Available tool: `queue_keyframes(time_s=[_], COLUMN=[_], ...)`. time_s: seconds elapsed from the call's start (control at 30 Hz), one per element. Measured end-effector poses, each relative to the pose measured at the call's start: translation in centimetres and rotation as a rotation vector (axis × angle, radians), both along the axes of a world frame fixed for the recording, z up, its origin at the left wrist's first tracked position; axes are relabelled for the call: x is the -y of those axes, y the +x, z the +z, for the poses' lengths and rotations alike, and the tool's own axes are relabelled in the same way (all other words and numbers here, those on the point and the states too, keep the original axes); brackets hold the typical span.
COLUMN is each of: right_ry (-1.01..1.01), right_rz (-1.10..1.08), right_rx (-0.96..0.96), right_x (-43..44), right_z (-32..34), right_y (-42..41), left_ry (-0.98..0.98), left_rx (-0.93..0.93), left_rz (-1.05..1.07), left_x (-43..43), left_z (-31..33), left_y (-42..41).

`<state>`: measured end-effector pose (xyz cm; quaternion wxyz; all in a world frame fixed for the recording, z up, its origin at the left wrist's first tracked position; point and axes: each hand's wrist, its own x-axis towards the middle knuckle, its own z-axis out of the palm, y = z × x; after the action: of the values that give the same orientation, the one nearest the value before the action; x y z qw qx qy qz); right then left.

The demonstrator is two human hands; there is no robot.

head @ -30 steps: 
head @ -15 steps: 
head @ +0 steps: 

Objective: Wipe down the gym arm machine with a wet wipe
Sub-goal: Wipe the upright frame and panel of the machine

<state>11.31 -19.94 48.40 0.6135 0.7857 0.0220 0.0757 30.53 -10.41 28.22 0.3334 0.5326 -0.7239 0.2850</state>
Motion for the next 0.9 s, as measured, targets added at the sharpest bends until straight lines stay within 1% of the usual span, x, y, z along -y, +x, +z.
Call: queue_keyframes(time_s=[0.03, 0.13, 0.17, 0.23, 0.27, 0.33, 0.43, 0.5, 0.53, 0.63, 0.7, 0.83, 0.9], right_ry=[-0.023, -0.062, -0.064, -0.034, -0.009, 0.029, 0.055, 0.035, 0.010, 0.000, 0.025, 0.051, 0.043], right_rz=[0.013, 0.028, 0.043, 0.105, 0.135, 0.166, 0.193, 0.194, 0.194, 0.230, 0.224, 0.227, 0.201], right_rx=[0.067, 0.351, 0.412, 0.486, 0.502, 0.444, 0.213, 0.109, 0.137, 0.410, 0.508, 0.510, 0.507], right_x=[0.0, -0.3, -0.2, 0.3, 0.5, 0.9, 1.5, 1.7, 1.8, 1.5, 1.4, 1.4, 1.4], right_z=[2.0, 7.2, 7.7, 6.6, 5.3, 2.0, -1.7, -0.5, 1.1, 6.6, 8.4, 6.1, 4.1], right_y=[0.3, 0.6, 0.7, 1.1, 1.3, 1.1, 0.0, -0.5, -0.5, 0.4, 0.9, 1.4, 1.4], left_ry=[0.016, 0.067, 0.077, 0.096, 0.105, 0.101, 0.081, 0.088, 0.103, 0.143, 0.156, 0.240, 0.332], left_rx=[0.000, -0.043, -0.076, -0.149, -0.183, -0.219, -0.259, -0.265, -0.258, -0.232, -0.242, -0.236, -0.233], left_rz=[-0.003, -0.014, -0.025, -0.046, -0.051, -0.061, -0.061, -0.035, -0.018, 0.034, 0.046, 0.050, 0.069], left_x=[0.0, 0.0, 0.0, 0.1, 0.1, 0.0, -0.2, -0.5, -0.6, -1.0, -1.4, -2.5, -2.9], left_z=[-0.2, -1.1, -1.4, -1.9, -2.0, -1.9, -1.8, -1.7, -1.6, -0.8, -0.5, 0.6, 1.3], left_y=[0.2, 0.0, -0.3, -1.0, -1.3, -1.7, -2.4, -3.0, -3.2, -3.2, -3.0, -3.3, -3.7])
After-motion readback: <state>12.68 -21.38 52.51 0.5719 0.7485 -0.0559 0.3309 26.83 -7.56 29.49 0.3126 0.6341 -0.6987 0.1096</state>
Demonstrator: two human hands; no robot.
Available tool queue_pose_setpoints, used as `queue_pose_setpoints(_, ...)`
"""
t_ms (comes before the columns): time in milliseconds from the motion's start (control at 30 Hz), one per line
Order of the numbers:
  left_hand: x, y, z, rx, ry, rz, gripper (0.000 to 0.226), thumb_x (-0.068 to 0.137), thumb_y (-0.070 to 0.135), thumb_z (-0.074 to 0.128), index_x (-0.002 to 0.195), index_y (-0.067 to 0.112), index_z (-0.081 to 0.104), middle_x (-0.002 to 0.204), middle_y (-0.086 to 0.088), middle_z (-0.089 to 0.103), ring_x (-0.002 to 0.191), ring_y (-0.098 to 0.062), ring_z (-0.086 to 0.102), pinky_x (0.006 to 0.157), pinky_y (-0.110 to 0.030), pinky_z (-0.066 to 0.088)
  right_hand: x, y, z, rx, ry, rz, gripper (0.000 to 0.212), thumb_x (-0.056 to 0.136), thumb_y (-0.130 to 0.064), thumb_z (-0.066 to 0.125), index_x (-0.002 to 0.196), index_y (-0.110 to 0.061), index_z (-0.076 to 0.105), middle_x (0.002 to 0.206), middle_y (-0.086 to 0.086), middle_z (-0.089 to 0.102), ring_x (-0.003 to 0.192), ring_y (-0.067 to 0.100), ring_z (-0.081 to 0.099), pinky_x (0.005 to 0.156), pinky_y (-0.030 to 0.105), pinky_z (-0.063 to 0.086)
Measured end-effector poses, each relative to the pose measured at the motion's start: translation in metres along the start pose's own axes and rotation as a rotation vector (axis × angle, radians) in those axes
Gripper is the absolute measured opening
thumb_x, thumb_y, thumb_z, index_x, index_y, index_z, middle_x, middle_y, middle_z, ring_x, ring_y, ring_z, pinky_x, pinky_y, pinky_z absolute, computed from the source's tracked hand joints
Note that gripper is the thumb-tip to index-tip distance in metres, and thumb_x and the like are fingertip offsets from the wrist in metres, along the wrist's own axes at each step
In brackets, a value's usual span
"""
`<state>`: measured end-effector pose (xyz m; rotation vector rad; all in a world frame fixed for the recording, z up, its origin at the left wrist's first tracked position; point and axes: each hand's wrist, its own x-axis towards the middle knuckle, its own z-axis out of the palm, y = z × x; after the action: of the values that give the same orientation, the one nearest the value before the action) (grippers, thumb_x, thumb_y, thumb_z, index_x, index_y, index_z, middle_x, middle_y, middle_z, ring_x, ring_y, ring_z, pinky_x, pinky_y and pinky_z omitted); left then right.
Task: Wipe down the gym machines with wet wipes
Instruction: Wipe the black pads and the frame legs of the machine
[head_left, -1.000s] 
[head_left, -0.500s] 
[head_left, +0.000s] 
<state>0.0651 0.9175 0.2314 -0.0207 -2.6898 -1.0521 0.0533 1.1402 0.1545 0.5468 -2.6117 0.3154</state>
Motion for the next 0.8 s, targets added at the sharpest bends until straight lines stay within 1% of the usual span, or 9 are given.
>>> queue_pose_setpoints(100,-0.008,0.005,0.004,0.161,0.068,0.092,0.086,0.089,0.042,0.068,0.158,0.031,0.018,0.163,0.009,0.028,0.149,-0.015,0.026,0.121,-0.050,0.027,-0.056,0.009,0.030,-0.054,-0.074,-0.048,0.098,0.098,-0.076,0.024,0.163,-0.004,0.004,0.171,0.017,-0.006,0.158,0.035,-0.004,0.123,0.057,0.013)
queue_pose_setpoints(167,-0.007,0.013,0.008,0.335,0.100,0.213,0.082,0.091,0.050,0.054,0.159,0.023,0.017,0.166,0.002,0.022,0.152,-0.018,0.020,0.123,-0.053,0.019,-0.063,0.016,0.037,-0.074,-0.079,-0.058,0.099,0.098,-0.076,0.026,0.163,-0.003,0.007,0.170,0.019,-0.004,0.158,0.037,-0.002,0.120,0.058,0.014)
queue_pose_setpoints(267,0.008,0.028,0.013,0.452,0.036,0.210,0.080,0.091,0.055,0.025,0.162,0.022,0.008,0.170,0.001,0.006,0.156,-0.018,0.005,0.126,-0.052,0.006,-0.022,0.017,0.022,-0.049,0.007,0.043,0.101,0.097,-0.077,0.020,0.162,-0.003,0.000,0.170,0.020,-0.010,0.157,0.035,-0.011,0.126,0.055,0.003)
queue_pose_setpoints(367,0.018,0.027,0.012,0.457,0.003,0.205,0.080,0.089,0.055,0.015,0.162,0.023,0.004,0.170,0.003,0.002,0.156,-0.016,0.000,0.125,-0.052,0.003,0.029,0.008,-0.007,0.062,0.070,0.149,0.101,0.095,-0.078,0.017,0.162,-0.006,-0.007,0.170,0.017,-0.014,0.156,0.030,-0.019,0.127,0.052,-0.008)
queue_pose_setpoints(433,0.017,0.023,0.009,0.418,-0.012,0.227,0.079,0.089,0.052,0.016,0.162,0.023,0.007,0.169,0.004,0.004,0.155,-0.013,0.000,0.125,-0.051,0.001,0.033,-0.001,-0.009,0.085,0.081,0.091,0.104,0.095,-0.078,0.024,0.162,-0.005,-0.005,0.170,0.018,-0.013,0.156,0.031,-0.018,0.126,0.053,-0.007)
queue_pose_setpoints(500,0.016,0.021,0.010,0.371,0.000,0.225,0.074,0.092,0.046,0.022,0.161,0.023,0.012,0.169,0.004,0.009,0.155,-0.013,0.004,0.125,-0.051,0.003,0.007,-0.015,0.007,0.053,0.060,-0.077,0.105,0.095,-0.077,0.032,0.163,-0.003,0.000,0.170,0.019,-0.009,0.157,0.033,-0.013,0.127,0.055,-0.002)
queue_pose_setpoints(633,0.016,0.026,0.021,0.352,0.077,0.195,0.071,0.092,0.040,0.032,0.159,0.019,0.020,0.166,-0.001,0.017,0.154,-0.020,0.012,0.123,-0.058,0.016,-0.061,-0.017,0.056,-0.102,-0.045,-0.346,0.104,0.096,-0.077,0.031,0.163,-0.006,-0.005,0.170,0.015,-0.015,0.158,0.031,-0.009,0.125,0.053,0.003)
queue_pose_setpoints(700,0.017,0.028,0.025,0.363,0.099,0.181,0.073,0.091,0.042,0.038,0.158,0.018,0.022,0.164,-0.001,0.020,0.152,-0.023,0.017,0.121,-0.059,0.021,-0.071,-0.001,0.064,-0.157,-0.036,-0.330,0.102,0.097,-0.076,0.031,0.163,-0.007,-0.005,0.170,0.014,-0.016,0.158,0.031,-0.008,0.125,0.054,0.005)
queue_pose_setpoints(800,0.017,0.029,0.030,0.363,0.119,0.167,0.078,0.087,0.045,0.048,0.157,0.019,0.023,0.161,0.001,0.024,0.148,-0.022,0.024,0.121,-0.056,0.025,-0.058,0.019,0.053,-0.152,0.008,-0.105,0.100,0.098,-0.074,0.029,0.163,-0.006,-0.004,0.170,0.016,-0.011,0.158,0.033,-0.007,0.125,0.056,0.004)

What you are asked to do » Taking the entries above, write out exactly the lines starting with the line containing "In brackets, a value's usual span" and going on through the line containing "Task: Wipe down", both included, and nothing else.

Answer for the task »
In brackets, a value's usual span
"""
`<state>`: measured end-effector pose (xyz m; rotation vector rad; all in a world frame fixed for the recording, z up, its origin at the left wrist's first tracked position; point and axes: each hand's wrist, its own x-axis towards the middle knuckle, its own z-axis out of the palm, y = z × x; after the action: of the values that give the same orientation, the one nearest the value before the action) (grippers, thumb_x, thumb_y, thumb_z, index_x, index_y, index_z, middle_x, middle_y, middle_z, ring_x, ring_y, ring_z, pinky_x, pinky_y and pinky_z omitted); left then right.
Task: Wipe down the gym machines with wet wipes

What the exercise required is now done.